The median of the figures provided by the poll respondents imply domestic consumption in June of around 143,751 tonnes.

Malaysia’s imports of crude palm oil from top producer Indonesia most likely gained to 50,000 tonnes in June from 15,815 tonnes in the previous month, according to the poll.

The Bursa Malaysia Derivatives Exchange’s palm oil benchmark futures slipped in June after the US Federal Reserve signalled it would begin to dial down stimulus this year, although a weak ringgit and Ramadan demand capped some losses.

Traders said easing demand post-Ramadan and rising production in the second half of the year could mean stocks would start picking up again in July, further depressing prices.

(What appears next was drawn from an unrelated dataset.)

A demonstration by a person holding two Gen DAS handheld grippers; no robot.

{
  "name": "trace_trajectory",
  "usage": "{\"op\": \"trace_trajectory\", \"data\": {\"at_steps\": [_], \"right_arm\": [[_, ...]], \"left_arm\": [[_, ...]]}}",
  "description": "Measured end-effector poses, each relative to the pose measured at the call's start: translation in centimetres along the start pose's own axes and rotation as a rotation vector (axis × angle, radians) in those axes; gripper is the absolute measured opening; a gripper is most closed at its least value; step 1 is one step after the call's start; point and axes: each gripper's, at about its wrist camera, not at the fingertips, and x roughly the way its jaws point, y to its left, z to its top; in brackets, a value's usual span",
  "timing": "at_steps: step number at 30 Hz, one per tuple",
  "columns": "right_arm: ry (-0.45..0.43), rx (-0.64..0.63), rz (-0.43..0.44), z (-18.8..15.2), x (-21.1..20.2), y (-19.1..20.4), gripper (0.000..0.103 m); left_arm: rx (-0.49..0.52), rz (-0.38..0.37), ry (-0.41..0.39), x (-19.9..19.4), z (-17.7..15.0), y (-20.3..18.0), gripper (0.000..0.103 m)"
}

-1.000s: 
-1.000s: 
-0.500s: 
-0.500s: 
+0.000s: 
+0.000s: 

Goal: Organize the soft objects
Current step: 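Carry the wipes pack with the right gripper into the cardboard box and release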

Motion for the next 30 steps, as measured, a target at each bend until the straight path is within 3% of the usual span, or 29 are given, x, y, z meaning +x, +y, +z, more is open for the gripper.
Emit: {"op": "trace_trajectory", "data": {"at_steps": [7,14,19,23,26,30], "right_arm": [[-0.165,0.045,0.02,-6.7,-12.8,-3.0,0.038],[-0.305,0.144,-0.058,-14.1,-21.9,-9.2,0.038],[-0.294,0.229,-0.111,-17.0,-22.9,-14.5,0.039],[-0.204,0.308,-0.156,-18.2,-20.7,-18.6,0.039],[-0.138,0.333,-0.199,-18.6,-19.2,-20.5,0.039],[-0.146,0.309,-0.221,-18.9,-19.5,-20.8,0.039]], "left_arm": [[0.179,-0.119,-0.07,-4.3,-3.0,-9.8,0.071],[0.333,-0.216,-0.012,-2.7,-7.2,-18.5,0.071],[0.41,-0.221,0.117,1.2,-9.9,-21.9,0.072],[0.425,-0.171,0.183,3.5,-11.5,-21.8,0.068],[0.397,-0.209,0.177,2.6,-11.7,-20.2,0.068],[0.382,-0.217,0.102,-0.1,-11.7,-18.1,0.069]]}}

Palm oil prices are set for a sharper-than-expected 15 per cent drop this year as the oilseed faces slowing demand in key markets such as Europe and Asia and increased competition from rival soyoil, a Reuters poll showed.

The recent smog that choked Malaysia and Singapore has put planters under scrutiny and raised calls to cut reliance on unsustainable palm oil, which could add pressure on prices.

Indonesia, the world’s top palm oil producer, set its export tax for crude palm oil at 10.5 per cent for July, up from nine per cent in June, while Malaysia kept its tax rate unchanged for the fifth month at 4.5 per cent.